フォルスは間違いなくそちらのほうが性格的に向いているだろうし、今のまま向上していった方が先に続くだろう。
その言葉を聞いてフォルスは暫く考え込むように口元に手を当てて黙っていたが、少しすると、真っ直ぐにセルジュを見据えて礼を言った。

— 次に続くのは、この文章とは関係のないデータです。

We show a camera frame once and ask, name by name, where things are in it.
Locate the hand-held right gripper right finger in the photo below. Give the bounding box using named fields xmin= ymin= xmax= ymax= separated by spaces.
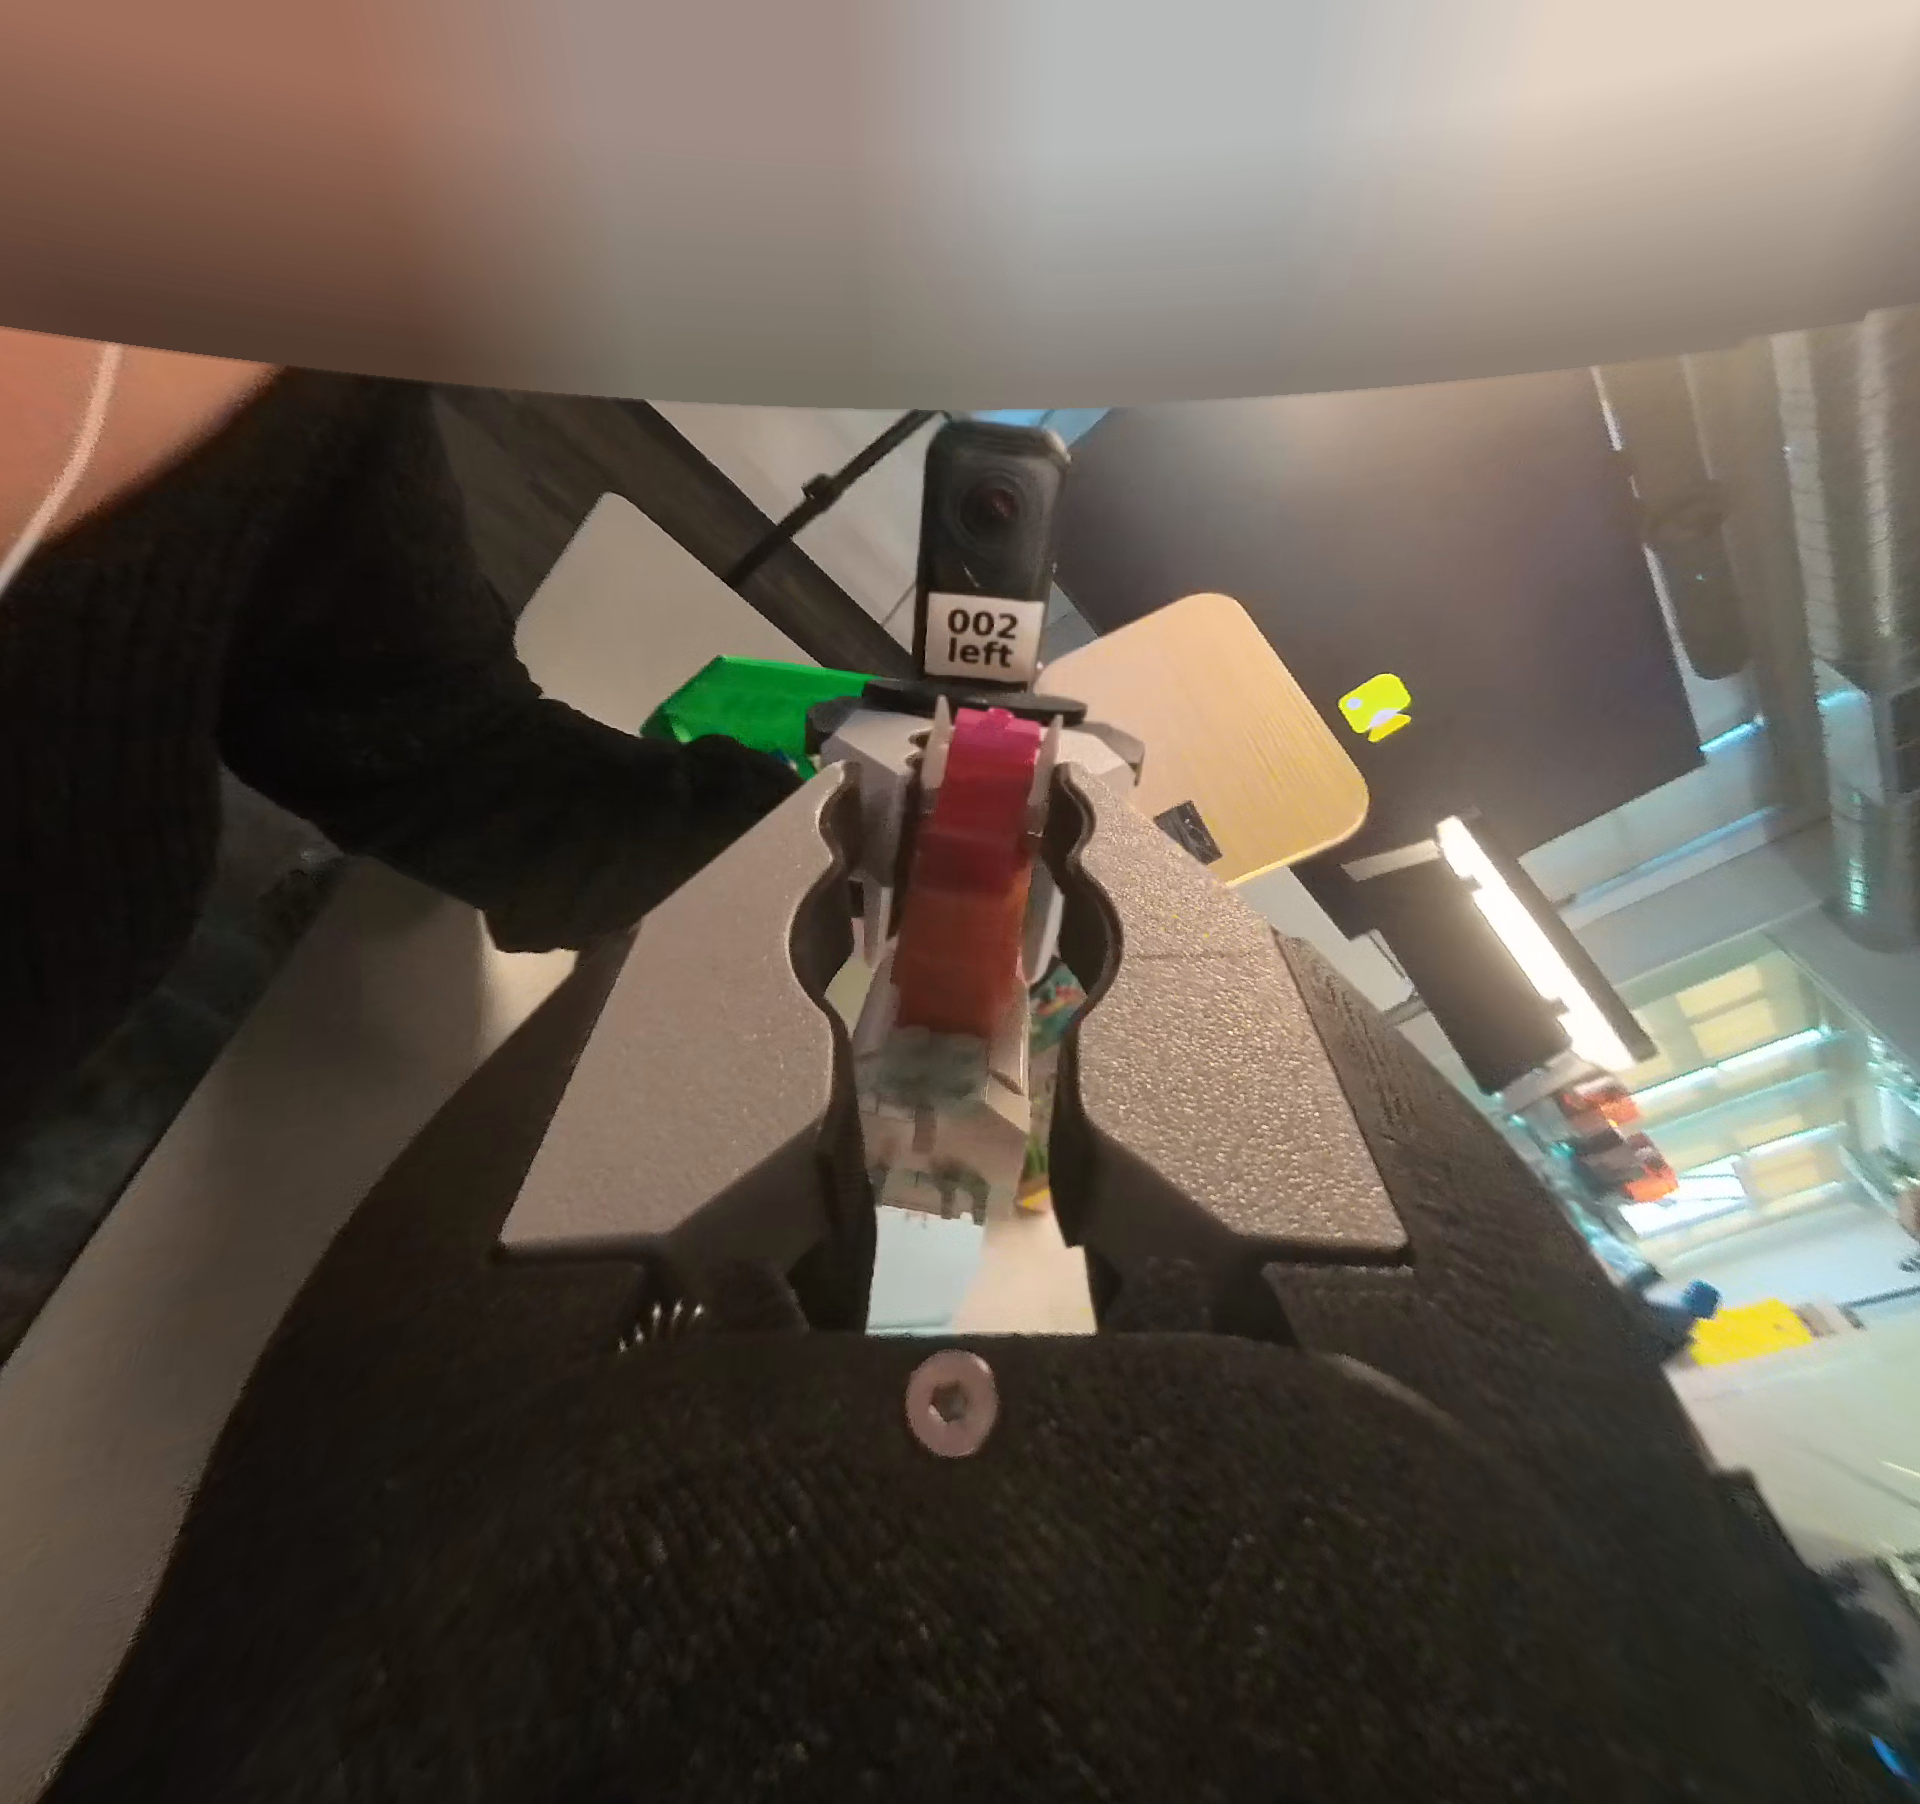
xmin=1048 ymin=762 xmax=1413 ymax=1295

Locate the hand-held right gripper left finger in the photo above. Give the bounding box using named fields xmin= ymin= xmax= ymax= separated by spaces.
xmin=492 ymin=760 xmax=880 ymax=1299

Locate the green bin with lego pieces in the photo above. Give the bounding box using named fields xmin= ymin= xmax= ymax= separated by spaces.
xmin=645 ymin=653 xmax=873 ymax=760

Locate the white lego animal model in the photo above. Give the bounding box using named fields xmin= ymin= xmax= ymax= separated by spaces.
xmin=854 ymin=701 xmax=1068 ymax=1232

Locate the light wooden chair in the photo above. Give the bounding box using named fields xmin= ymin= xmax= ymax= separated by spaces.
xmin=1042 ymin=592 xmax=1371 ymax=892

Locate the black pole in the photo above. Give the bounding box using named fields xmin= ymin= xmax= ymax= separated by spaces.
xmin=724 ymin=409 xmax=941 ymax=592

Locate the white ceiling lamp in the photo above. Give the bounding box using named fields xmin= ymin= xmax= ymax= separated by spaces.
xmin=1338 ymin=813 xmax=1661 ymax=1098

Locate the silver ventilation duct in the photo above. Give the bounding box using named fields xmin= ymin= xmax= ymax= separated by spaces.
xmin=1770 ymin=321 xmax=1920 ymax=956

「いや、ありがとう、良い経験になったよ。色々と参考にさせて貰う」
その言葉にセルジュはむず痒いものを感じながら、じとりと変な目で見返す。
「……あんたも結構変わり者だよな。一等精霊司のくせに年下の二等精霊司の意見を聞くなんて」
「そうかい? 精霊司とは言っても同じ人間である以上、マナの許容量に大差は無いんだ。精霊機の有無はともかく、生身での条件は一緒じゃないか。ましてや年齢なんて関係ない。君は生身に関しては王国屈指の実力者だ。耳を傾けるに決まっているさ」
見栄や世辞ではなく、何の躊躇いも無くそういう言葉を言ってくる辺りが流石である。そう柔軟に考えられる人間は中々数が多くないだろうし、もしそう思っていても臆面も無くそれを口に出来る人物は更に減るに違いない。
性格良し、器量よし、身分良し。
思わず欠陥を探したくなるほどに無欠な人物であった。
「あんた、モテるだろう」
セルジュが思わずといった感じに呟くと、フォルスは暫し目を丸くした後に笑った。
「ははは、惚れないでくれよ? 僕にその気は無いし、一応言っておくとこれで婚約者もいるからね」
「なに、そうなのか!?」
思わずして飛び出てきた情報にセルジュは驚いた。そうしてからにっと口の端を釣り上げる。
「これは詳しく話を聞く必要がありそうですなあ」
「……これはまた余計なことを言ってしまったかな?」
前線帰りが浮かべた不敵な笑みを前にして、フォルスは小さく苦笑した。